Sumlin hopes he can be a leader for his team this season and has talked at length with him about embracing that role.
"Because of his talent and ability, when he talks, guys are going to listen," Sumlin said.
NEW COACHES: The Aggies have a trio of new coaches this season led by defensive coordinator John Chavis, who left LSU to replace Mark Snyder after he was fired in November. They also added former Utah offensive coordinator Dave Christensen as their offensive line coach and running game coordinator and Aaron Moorehead, who won a Super Bowl as a player with the Colts, as their receivers coach.

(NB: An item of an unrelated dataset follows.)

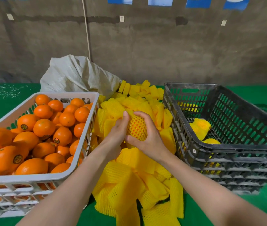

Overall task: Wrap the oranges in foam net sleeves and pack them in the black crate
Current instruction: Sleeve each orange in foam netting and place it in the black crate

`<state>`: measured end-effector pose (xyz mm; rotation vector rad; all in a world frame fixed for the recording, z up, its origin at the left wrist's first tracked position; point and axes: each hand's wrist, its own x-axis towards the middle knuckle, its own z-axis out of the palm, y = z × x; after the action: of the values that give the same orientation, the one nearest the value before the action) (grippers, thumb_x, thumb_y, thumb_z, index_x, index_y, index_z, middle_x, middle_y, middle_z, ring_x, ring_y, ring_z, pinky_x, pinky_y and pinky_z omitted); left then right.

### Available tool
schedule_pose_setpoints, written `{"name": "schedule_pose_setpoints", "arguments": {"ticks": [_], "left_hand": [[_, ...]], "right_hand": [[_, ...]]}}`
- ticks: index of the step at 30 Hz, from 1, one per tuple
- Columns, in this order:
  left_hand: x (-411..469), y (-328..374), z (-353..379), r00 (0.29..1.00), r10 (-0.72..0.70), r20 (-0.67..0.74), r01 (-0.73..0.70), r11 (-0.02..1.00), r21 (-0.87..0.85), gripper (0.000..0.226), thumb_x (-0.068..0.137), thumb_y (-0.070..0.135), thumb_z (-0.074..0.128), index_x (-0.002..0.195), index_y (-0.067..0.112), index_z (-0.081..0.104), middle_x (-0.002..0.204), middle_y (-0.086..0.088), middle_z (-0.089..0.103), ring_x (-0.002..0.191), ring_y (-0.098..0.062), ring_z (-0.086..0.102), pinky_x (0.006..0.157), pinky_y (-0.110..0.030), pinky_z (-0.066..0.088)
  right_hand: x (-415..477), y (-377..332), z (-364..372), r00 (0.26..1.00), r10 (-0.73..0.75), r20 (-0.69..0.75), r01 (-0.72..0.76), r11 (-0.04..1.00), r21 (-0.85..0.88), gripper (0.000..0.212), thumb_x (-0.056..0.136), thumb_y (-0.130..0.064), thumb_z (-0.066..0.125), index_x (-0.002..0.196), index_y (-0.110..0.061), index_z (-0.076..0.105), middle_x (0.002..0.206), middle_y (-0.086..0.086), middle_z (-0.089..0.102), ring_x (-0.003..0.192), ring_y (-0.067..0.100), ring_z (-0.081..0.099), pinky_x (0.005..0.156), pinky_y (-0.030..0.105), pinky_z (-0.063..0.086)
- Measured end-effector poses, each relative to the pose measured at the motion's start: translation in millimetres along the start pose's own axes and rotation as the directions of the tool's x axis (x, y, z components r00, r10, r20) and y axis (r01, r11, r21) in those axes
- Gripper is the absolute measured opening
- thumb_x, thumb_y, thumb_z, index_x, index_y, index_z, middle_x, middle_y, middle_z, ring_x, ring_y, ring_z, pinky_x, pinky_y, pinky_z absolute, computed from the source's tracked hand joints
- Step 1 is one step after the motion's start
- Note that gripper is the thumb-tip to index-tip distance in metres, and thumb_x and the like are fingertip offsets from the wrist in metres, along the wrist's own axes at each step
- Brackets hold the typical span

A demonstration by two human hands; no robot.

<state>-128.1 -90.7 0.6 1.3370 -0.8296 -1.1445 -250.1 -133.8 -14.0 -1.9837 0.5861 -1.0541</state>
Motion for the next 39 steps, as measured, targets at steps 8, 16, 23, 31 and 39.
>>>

KYLE FIELD MAKEOVER: A two-year redevelopment of Kyle Field will be unveiled prior to A&M's home opener against Ball State on Sept. 12. The $485 million project to upgrade the stadium, which was opened in 1905, has increased its capacity to 102,512, to make it one of the five largest college stadiums.
HOME AWAY FROM HOME: The Aggies open the season against Arizona State on Sept. 5 at NRG Stadium, home to the Houston Texans. While it isn't exactly a home game for Texas A&M, it might as well be, with the stadium situated just over 100 miles from Kyle Field.